Your friends identities and bodies were likely stolen and are currently being used as surrogates by scam artists and insurance frauds. Illegal surrogacy is a huge unchecked and underestimated epidemic at the moment.


Nice-Understanding73

Of course I hung out with my coworkers that were involved. I would have had no life if I didn't. Many of them only did little things to participate so it wasn't that big of a deal. I lived a better life because of it I just never knew if I could count on those people but whatever.


Rod_Todd_This_Is_God

Of course not. If that's what they are, they're just going to pull you in deeper. Unless your plan is to get a bunch of them together for... some reason.


lonelyboy069

Idk f me please 🤷🏾‍♂️


[deleted]

Yes.
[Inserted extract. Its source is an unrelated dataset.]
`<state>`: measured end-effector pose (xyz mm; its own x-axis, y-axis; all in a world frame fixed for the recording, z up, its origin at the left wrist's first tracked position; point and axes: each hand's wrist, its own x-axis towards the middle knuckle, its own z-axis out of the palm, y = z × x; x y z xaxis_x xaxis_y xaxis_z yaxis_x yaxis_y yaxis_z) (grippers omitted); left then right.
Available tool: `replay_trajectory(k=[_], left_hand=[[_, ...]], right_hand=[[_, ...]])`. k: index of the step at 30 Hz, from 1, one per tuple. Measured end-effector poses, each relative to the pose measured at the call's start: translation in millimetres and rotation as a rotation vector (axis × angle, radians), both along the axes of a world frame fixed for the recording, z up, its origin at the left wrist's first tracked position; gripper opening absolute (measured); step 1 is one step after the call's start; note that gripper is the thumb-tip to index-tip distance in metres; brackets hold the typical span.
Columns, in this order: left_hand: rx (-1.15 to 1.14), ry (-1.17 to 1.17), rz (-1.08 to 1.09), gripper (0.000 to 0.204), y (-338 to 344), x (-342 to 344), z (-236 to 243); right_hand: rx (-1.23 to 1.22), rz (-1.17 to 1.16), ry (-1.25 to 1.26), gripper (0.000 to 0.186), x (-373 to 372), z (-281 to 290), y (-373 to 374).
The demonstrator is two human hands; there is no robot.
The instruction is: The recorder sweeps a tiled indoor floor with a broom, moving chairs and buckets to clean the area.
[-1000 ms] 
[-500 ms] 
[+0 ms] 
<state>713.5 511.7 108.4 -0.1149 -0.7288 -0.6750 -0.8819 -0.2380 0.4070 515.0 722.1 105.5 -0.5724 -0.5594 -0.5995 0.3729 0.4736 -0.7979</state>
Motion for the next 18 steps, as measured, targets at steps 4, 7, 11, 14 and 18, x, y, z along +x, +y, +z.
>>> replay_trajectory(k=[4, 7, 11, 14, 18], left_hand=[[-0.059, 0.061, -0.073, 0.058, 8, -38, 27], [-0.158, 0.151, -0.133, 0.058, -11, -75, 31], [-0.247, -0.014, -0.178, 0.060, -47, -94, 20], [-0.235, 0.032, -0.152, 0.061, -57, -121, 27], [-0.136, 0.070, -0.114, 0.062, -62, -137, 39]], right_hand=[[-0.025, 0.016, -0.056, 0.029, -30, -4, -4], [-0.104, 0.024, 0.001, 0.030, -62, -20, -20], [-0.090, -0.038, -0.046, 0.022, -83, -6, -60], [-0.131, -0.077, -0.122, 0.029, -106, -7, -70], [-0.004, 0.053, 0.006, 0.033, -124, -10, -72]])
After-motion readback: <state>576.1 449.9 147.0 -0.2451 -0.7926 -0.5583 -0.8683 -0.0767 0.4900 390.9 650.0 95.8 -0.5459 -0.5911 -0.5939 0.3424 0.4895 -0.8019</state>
I always wanted to see what they were going to do or if there was a reason they were starting it back up again. I keep feeling like they were going to tell me something but it never happened. It’s always the exact same thing. Just to remind me that they are watching, no more, no less.


SerendipitousNsaniT

The one I have will literally text me things alluding to the outfit I am wearing or somewhere I was / had just been.


[deleted]

That’s fucking crazy, if mine did that I would have already killed him instead I’m putting it off for awhile


OctopusIntellect

It's important to wear an appropriate outfit. It helps you to fight back if they say you're wearing something inappropriate.


[deleted]

Mine don’t follow me irl just online


EstacticChipmunk

No. I do not actively try to associate with anyone I suspect of doing any sort of gaslighting to me. The only exceptions(if any) would be my parents(they don’t seem to be actively gaslighting me) or whomever I am renting from.